Marc Savlov of The Austin Chronicle gave the film 4 and a half stars out of 5, commenting "If Truffaut had set The 400 Blows in the mean streets of New York's Lower East Side, it might have ended up looking something like this. Freeman's noirish tale of edgy inner-city youth and the problematic stepping stones a young man encounters in his effort to do the right thing is a genuinely affecting piece of NYC realism; it's a cinema vérité take on a Bowery childhood."

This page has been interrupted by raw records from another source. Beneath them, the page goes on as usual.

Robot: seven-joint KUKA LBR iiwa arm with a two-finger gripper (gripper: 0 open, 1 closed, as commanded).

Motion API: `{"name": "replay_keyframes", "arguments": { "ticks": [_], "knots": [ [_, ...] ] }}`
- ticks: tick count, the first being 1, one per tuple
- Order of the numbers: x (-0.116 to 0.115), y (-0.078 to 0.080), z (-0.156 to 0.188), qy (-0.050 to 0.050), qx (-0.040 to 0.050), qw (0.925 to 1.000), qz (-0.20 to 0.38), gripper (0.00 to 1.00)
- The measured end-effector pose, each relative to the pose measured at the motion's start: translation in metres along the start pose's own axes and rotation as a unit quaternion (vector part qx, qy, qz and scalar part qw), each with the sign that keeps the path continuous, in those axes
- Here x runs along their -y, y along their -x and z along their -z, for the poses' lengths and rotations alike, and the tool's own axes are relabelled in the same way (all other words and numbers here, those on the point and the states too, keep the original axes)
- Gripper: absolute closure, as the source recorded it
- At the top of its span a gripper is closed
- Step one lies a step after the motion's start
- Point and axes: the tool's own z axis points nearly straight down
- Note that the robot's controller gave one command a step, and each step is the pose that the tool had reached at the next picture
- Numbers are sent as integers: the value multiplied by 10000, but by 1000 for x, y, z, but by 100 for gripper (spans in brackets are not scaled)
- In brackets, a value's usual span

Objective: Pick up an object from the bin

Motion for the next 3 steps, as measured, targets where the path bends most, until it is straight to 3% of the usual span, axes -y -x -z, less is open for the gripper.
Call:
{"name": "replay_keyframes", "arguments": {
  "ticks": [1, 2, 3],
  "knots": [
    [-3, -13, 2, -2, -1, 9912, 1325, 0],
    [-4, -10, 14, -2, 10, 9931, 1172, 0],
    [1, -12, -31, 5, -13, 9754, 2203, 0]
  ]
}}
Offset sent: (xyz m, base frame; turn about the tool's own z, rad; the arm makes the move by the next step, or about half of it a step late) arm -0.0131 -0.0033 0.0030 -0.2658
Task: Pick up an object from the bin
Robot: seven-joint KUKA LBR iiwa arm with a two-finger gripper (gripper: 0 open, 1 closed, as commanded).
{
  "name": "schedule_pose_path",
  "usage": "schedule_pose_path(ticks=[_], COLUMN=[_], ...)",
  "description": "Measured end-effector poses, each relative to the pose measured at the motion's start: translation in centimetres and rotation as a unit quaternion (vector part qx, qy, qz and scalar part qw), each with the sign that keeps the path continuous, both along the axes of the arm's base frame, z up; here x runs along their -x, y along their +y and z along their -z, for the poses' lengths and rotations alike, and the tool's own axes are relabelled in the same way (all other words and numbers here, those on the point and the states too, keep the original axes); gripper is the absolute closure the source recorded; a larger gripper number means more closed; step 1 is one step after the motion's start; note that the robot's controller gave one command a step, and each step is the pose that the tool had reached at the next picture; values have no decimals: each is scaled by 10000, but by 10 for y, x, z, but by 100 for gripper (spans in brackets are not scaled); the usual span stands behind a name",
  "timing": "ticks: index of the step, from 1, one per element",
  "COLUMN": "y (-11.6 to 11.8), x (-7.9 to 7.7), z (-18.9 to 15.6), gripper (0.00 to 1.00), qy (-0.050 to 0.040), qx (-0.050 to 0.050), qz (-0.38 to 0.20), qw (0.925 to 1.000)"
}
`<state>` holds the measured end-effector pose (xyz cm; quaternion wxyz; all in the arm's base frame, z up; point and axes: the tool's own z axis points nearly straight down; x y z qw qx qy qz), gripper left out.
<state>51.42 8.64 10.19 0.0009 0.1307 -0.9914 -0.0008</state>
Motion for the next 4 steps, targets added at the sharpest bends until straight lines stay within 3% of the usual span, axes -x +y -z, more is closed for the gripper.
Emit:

Stephen Holden of The New York Times wrote the film "is a wildly uneven drama of aimless street youth roaming through Manhattan's Lower East Side. When it hits the bull's-eye, it reminds you of how most adolescents are at the mercy of their environments and dependent on whatever peer groups are available for a tenuous sense of identity." He added the movie "is much better at evoking the texture and mood of its characters' lives than at telling a story". Though he critiqued the film’s use of melodrama, he commended Sexton’s performance, saying he "embodies adolescent vulnerability and defiance with a scary naturalness".

==Accolades==
At the 1997 Sundance Film Festival, Hurricane Streets won three awards—the Audience Award for Morgan J. Freeman (in a tie with love jones), the Cinematography Award for Enrique Chediak, and the Directing Award for Freeman. In addition, Freeman was nominated for the Open Palm Award at the 1997 Gotham Awards. Producer Gill Holland was nominated for a Producers Award at the 1999 Independent Spirit Awards for his work on this film and Spring Forward.